_Description of the task_. Begin at the line below that has "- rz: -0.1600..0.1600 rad" and stop after the line that has "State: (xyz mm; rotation". Please restate only those lines, word for word.

_Supplied material_.
*** Block opens ***
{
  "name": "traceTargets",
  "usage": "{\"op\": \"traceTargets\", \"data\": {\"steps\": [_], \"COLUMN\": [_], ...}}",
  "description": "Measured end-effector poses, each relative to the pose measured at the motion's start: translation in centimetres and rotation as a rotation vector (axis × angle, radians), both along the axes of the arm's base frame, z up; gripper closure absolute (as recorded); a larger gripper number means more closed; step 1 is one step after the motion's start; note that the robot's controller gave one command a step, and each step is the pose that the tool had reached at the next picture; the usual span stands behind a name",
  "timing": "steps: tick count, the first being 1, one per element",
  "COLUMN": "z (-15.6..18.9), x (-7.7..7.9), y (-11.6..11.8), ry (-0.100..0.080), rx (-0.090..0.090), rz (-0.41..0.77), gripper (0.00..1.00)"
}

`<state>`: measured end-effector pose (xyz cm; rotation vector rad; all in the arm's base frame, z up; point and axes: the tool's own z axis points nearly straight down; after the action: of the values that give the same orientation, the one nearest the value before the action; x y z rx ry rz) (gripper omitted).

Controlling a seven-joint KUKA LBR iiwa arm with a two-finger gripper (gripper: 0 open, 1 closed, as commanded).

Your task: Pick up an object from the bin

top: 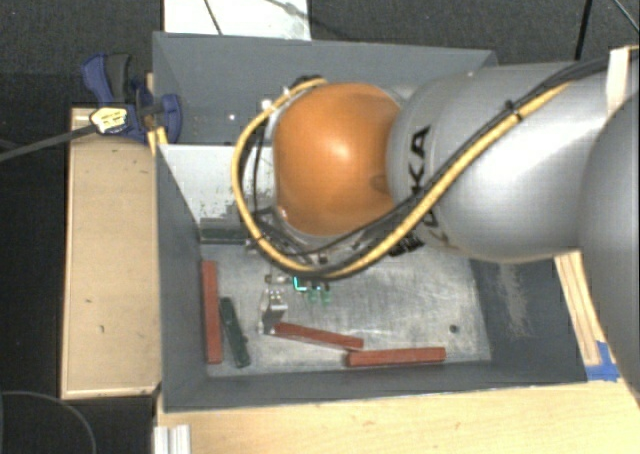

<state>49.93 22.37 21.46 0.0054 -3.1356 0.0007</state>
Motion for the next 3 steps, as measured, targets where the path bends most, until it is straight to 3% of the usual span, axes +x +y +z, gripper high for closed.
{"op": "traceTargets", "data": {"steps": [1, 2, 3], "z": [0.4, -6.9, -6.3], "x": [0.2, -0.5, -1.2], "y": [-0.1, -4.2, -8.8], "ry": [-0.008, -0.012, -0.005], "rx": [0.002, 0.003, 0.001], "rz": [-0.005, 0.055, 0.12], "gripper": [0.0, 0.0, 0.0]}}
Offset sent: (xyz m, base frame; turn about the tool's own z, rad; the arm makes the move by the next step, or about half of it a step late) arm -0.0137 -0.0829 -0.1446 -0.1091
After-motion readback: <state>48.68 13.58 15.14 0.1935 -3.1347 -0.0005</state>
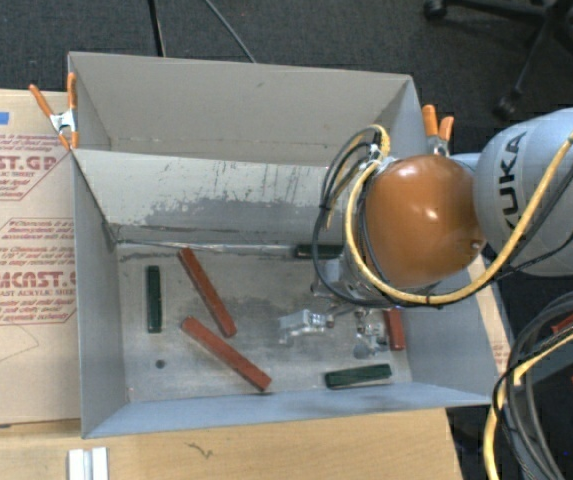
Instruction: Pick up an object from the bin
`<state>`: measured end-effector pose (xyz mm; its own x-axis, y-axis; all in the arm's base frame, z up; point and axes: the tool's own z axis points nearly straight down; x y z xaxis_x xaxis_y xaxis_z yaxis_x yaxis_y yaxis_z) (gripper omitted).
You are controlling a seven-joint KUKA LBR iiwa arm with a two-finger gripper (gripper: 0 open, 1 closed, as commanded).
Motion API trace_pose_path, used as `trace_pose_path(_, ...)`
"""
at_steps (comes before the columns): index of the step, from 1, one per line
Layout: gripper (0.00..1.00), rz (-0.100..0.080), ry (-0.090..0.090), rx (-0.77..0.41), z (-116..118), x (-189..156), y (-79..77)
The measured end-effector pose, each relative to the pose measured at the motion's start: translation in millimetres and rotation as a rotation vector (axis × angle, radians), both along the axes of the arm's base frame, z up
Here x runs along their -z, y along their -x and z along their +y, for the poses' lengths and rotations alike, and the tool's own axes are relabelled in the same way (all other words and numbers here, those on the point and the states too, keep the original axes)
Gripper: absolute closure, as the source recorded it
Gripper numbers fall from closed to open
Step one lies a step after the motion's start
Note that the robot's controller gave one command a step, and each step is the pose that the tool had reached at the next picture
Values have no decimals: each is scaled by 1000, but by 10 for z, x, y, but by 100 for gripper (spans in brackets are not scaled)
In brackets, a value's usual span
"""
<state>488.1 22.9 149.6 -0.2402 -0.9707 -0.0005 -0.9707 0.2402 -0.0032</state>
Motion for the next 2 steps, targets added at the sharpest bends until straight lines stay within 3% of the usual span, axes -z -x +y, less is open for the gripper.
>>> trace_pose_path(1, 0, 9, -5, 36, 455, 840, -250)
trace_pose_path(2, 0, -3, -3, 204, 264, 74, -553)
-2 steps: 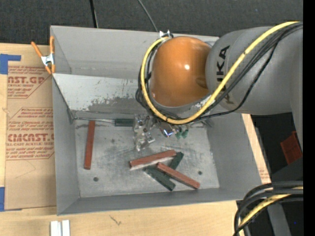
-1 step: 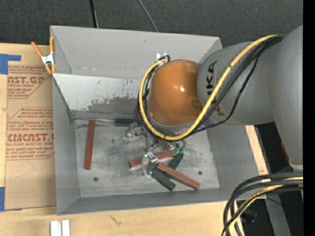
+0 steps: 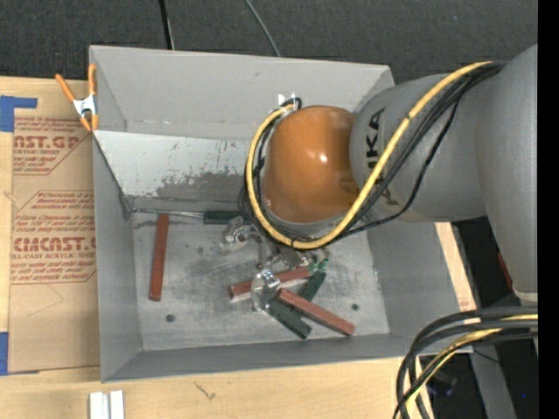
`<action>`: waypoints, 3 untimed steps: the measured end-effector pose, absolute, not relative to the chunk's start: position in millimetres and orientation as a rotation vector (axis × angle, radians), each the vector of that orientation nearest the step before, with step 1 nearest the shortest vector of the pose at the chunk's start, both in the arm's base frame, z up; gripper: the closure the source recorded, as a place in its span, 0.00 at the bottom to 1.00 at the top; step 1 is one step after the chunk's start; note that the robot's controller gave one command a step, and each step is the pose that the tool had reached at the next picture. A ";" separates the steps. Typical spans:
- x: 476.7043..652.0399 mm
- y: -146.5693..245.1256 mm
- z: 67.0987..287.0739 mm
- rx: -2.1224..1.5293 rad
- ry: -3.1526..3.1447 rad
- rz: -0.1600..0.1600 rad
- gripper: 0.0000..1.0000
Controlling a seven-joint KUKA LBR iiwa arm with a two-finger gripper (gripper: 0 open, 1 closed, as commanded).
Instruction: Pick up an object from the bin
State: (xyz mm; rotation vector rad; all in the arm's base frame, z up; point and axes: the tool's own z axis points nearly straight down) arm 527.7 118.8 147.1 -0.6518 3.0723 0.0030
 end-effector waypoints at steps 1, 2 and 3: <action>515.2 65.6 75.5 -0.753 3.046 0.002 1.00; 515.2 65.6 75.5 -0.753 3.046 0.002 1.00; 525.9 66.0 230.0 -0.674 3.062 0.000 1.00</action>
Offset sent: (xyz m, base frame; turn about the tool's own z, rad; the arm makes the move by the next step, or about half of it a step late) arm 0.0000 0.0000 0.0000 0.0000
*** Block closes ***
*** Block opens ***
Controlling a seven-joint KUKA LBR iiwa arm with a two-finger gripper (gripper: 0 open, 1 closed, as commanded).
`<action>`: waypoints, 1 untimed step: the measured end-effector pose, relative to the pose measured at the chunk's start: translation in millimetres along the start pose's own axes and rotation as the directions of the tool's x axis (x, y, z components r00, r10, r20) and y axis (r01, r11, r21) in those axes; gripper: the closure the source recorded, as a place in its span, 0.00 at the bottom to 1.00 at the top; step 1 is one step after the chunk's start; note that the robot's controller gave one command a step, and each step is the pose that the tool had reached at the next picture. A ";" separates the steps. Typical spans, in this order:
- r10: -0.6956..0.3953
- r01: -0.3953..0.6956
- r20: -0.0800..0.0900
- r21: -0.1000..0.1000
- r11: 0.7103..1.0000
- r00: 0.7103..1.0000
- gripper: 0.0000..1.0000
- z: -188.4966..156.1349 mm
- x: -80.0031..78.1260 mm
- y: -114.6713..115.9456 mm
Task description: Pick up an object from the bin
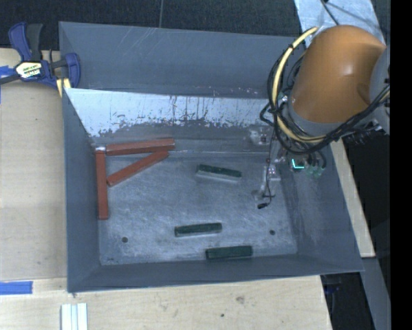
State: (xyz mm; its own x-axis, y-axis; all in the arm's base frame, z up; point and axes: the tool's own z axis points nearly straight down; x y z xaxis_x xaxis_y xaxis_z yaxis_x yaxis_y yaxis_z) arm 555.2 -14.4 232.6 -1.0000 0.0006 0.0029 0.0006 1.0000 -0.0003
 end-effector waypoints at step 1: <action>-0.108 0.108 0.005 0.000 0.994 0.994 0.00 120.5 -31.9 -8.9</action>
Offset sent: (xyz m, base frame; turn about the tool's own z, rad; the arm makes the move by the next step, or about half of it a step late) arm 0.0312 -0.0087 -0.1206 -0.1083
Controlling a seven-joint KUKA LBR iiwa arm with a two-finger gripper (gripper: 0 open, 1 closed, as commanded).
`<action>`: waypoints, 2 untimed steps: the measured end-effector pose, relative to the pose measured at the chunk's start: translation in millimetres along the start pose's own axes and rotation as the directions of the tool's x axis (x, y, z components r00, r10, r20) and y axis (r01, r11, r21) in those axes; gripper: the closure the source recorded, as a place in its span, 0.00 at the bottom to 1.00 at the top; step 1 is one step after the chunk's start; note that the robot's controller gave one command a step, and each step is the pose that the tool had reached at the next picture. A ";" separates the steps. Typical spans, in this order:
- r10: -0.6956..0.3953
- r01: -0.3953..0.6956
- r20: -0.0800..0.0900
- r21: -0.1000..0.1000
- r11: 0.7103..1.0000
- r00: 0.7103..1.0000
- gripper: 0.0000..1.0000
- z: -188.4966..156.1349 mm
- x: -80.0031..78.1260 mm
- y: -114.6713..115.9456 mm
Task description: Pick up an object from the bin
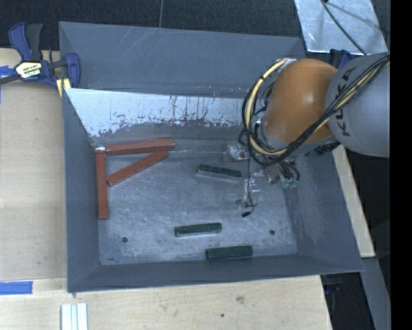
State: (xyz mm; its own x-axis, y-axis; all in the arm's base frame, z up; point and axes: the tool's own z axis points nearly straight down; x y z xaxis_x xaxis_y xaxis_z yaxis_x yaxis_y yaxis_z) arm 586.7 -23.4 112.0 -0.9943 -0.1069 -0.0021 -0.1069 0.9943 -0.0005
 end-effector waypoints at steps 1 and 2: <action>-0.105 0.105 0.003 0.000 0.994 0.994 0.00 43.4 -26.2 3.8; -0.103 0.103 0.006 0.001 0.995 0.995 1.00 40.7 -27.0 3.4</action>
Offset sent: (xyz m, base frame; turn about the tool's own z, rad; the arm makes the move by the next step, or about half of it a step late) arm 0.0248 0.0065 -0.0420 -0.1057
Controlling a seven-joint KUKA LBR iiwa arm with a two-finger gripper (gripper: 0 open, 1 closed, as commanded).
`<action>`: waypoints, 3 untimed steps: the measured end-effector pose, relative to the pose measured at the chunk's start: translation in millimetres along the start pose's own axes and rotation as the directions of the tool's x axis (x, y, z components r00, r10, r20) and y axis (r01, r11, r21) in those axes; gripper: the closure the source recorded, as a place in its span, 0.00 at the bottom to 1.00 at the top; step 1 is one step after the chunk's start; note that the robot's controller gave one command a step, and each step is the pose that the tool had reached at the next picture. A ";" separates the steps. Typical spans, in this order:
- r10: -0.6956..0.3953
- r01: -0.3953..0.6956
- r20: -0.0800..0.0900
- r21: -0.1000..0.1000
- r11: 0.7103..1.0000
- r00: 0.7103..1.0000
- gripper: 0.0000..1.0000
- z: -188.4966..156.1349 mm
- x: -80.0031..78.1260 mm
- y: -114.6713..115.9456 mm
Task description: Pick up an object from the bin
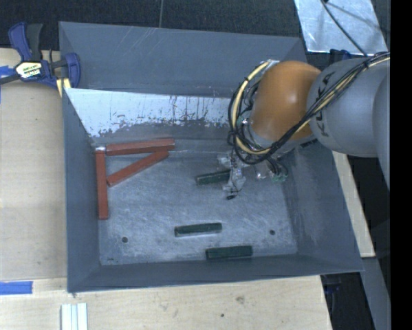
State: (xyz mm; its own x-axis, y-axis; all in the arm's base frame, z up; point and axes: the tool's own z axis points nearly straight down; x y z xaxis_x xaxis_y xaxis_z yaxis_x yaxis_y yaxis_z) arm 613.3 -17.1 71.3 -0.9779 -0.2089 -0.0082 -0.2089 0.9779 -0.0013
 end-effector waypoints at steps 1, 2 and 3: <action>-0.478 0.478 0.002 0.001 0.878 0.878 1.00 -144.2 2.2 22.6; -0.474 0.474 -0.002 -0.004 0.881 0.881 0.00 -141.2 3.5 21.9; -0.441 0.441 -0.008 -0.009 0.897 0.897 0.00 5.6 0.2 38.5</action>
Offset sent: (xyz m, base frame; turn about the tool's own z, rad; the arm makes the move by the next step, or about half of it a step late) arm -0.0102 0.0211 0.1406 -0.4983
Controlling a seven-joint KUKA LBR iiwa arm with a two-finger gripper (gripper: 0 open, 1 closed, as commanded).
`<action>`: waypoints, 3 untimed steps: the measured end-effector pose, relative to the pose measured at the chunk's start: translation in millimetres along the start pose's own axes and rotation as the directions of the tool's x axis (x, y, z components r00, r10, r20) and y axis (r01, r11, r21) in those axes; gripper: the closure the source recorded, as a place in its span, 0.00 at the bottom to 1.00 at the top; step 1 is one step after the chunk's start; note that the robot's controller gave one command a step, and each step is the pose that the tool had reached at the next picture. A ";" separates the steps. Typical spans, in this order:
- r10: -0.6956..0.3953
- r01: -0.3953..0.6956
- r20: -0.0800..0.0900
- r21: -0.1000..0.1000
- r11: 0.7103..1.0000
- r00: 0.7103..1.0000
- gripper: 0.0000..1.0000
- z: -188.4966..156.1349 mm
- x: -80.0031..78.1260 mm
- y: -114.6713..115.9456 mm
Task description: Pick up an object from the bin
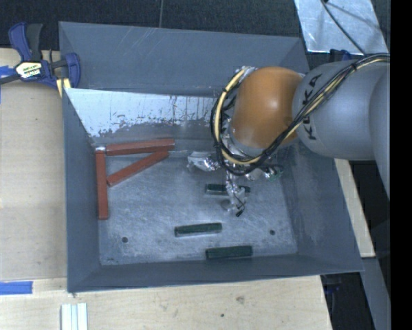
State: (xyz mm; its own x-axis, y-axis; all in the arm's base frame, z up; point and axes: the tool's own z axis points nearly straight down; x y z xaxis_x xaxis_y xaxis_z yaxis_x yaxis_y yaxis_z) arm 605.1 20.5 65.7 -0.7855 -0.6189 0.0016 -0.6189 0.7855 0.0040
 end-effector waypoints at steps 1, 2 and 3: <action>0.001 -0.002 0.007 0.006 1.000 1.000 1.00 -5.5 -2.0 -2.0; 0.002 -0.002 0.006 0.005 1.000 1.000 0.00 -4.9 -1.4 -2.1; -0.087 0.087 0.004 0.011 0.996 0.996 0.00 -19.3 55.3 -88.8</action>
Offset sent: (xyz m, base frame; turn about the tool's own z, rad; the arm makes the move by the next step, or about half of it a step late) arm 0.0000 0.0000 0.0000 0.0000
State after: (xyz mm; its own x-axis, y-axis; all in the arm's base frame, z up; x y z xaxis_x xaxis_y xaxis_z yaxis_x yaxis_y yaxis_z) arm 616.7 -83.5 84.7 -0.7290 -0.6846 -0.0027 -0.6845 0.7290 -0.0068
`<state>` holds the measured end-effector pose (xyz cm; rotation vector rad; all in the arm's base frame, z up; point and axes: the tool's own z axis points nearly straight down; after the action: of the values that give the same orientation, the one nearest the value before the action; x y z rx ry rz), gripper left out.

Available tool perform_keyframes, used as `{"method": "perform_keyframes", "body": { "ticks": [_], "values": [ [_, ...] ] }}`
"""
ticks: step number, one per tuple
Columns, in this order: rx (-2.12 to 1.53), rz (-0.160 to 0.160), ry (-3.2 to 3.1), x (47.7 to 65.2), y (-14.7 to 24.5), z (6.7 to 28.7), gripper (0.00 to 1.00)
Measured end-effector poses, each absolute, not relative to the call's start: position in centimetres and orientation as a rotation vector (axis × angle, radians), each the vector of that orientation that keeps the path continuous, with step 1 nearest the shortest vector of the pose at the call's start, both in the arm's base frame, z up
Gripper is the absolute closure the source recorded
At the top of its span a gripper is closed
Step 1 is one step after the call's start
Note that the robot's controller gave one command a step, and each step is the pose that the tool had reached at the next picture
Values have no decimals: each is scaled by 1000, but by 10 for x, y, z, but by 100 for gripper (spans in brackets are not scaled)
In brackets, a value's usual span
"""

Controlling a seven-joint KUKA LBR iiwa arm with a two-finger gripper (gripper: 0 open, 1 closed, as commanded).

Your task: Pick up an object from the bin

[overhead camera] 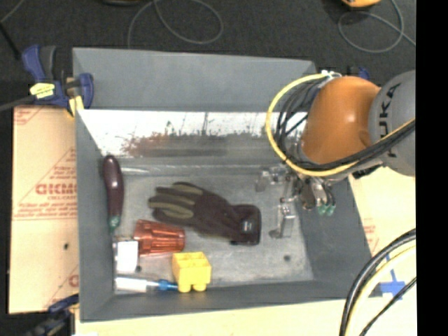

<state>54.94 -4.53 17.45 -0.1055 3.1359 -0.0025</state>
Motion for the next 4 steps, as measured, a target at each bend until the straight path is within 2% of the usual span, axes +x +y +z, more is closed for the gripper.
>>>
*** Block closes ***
_Solution to this task_.
- rz: -0.1600..0.1600 rad
- gripper: 0.0000..1.0000
Controlling a seven-joint KUKA LBR iiwa arm with a two-finger gripper (gripper: 0 open, 1 closed, as commanded).
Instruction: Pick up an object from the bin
State: (xyz mm; rotation vector rad; all in the arm's base frame, z up; point and axes: the tool's own z axis points nearly straight down) arm 527.7 118.8 147.1 -0.6518 3.0723 0.0030

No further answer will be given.